We finally get everyone out the door, my son rode his bike to school and I piled the girls into the SUV. My youngest daughter used to be such a joy to take places, now she throws a massive tantrum every time she needs to ride in her carseat. As I open the door to the SUV, I said a quick prayer hoping she would willingly hop into her seat. I quickly realized she had other plans, she sat in the 3rd row and refused to sit in her car seat. Apparently I am the meanest mom ever for making her use a "baby seat." After wrestling with my three year old and bribing her with donuts (yes Karen...i know bribing my toddler isn't ideal but it's been a morning). I was finally off to drive the girls to school, as I pulled up to the school the skies opened up and it started pouring hard. As my girls are about to get out of the vehicle, I discovered my oldest daughter forgot her backpack in the garage. I quickly headed home again to grab my daughter's bag. After I returned with the bag, I received no expression of gratitude or superhero status for my extra unnecessary efforts. I let my girls out and saw my son, "Mom can you go grab my coat?" Annoyed and exhausted from the chaotic morning I reluctantly agreed.


I quickly raced home for the second time and grabbed his raincoat from our closet. I pulled up to the school carrying a raincoat and a three year old I made a mad dash for the back of the school through the mud where I knew my son would be. Just then the bell rings and I'm in a jungle stampede of elementary school children. My son had decided he wouldn't wait for me to bring his coat, he would take off inside. I lost my cool, I was completely and utterly done.


I left the school holding back tears, I text my husband in that moment and told him " I don't want to be a mom anymore. I want to walk away, I can't do this anymore alone." My entire week had been replicated chaos of today, in fact the last nine months have been replicated chaos of this day. I was running on empty and I felt like I would explode at any given moment. Parenting four kids is challenging enough, but solo parenting four kids while your husband works away from home...that's next level. I had been operating at this constant level of chaos and high emotion all week without any relief or respite. I walked in the door, put on an episode of Paw Patrol and headed to take a shower.


As soon as the water hit my face it happened, every feeling of loneliness, anger, frustration, defeat and sadness rushed from my heart to my tear ducts in a matter of moments. There is something powerful about water when you're emotional, perhaps it's the idea of a fresh start or washing away my day. I cried loudly and I cried for a long time, I allowed myself in that moment to be angry, sad and overwhelmed. I didn't need someone to tell me tomorrow will be a better day, I didn't need someone to tell me other people have it worse off. At this moment all I needed was to cry. I got out of the shower and I was able to move on with my day, was I jumping for joy about my week? Absolutely not!! This wasn't miracle water that suddenly erased my terrible week. The shower cry simply allowed me to lay every raw emotion out at once...it validated what I had been feeling all week.

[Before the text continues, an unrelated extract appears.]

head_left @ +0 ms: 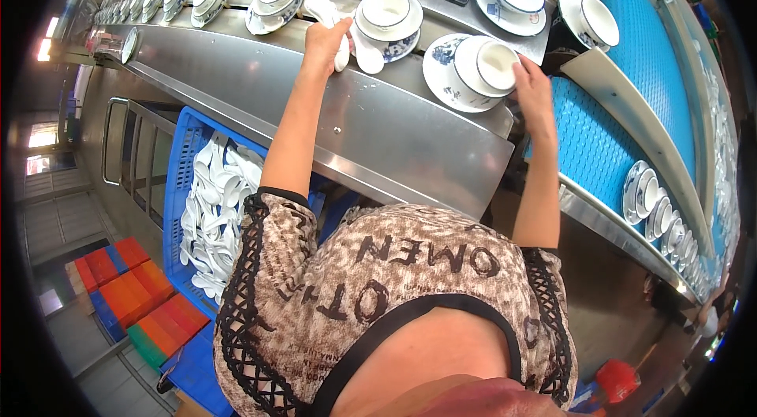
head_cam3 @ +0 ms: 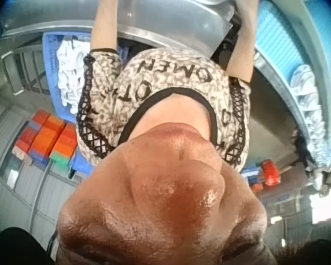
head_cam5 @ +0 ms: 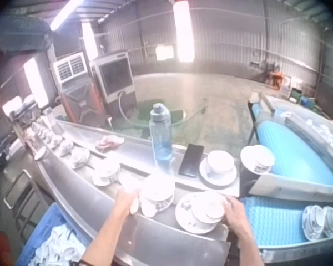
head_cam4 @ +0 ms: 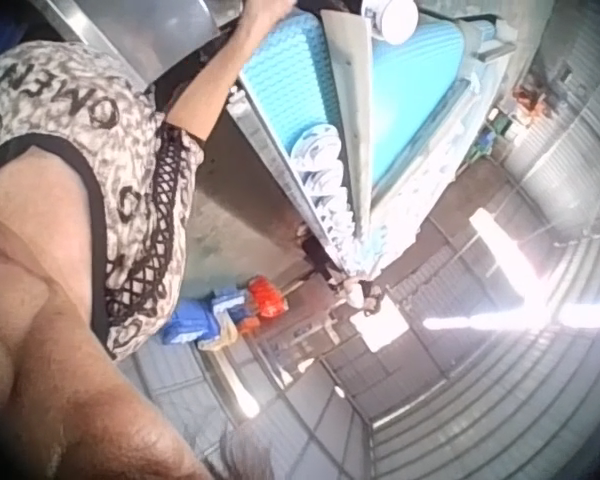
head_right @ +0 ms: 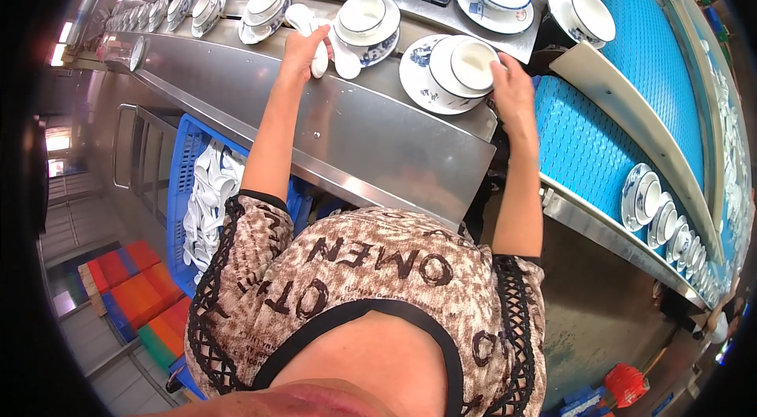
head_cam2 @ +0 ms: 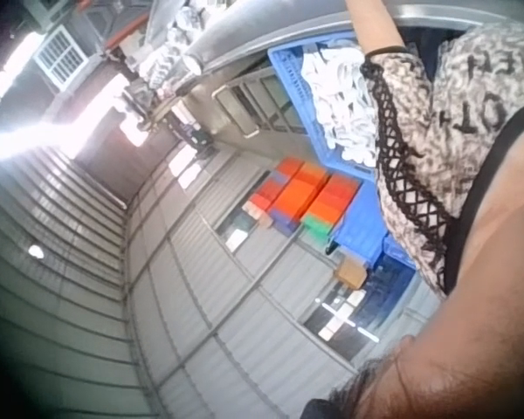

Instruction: The person places spoons onto small plates and stacks bowls on top of them as they move along a conveyor belt in a commercial kitchen setting.

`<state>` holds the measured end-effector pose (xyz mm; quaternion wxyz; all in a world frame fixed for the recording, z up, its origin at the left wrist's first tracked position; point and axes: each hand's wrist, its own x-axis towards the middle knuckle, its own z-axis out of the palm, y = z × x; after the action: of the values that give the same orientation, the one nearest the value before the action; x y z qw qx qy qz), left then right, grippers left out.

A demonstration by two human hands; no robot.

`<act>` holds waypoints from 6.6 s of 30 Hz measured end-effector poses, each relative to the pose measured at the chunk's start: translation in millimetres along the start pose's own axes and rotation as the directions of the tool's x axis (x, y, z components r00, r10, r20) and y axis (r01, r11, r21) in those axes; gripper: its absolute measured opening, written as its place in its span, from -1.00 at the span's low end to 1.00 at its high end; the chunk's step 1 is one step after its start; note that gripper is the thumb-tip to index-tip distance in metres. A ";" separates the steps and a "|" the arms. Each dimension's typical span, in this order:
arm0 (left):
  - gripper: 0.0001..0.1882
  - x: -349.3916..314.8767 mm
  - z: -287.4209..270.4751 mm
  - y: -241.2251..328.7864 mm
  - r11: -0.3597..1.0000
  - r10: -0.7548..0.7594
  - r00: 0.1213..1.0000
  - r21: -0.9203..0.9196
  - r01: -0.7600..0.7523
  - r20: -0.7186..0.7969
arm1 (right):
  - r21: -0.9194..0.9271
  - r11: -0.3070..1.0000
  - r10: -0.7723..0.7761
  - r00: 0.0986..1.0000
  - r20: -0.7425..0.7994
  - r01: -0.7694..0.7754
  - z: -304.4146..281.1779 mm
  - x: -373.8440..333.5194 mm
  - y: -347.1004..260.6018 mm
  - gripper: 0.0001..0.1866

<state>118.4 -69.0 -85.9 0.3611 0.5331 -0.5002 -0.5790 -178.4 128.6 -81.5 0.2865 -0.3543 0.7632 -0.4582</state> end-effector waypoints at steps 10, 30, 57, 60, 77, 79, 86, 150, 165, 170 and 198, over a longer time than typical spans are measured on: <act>-0.67 -51.9 -29.8 -3.2 0.992 -0.032 0.999 -0.120 0.036 0.031 | -0.668 0.558 -0.451 0.496 -0.742 -0.492 -273.9 -88.7 109.6 -0.62; -0.74 -70.4 61.2 2.9 0.993 -0.006 0.997 -0.119 0.015 0.078 | 0.145 0.989 0.063 0.942 -0.329 -0.016 -136.6 -62.9 58.5 -0.55; -0.65 -111.2 -4.2 -7.1 0.969 0.052 0.963 -0.248 0.016 0.264 | -0.510 0.581 0.042 0.649 -0.759 -0.635 -337.1 -109.3 167.3 -0.46; -0.66 -108.9 -3.7 -15.3 1.000 -0.027 0.985 0.020 0.023 0.172 | -0.512 0.643 0.044 0.695 -0.718 -0.569 -328.5 -108.1 156.6 -0.44; -0.55 -119.4 26.5 6.1 0.665 0.076 0.963 0.707 -0.243 0.260 | 0.184 0.981 0.113 0.962 -0.249 -0.067 -155.1 -67.1 49.1 -0.51; -0.54 -116.6 26.6 5.8 0.699 0.041 0.979 0.694 -0.172 0.201 | 0.228 0.971 0.124 0.967 -0.224 -0.072 -126.0 -58.9 32.2 -0.54; -0.55 -101.4 46.4 2.5 0.833 0.114 0.985 0.527 -0.166 0.131 | -0.084 0.996 -0.055 0.981 -0.184 0.040 -52.6 -32.2 5.9 -0.60; -0.55 -199.9 -304.7 -131.9 0.405 0.273 0.950 0.914 0.032 -0.154 | -0.184 0.968 0.179 0.983 0.042 -0.169 -296.4 -65.0 109.1 -0.42; -0.48 -199.5 -285.7 -131.3 0.449 0.151 0.951 0.876 0.176 -0.269 | -0.665 0.745 -0.016 0.996 -0.089 -0.048 -252.2 -17.3 111.6 -0.60; -0.12 -226.3 -248.1 -92.5 0.384 0.009 0.988 0.912 0.142 -0.157 | -0.179 0.978 0.110 0.994 -0.006 -0.109 -181.4 -21.1 72.4 -0.53; -0.51 -217.3 -269.3 -47.7 0.989 0.150 0.764 0.086 -0.124 -0.627 | -0.541 0.815 0.091 0.968 -0.235 -0.208 -290.2 -57.2 130.7 -0.54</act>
<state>424.5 96.9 -57.7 0.5387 0.6655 -0.3987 -0.3285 -402.4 361.6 -72.3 0.1276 -0.3141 0.9141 -0.2224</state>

I want every mom reading this to know that it's okay to cry. As moms we will have good days, bad days and ugly days. I'm going to let you in on a little secret, the motto for motherhood IS NOT GOOD VIBES ONLY (shocker I know). If you take anything away from reading this, I want you to know tears make us human... emotions mean we are still alive. Sometimes we all just need an ugly shower cry to get through our week and that doesn't make you less of a mom...it makes you human.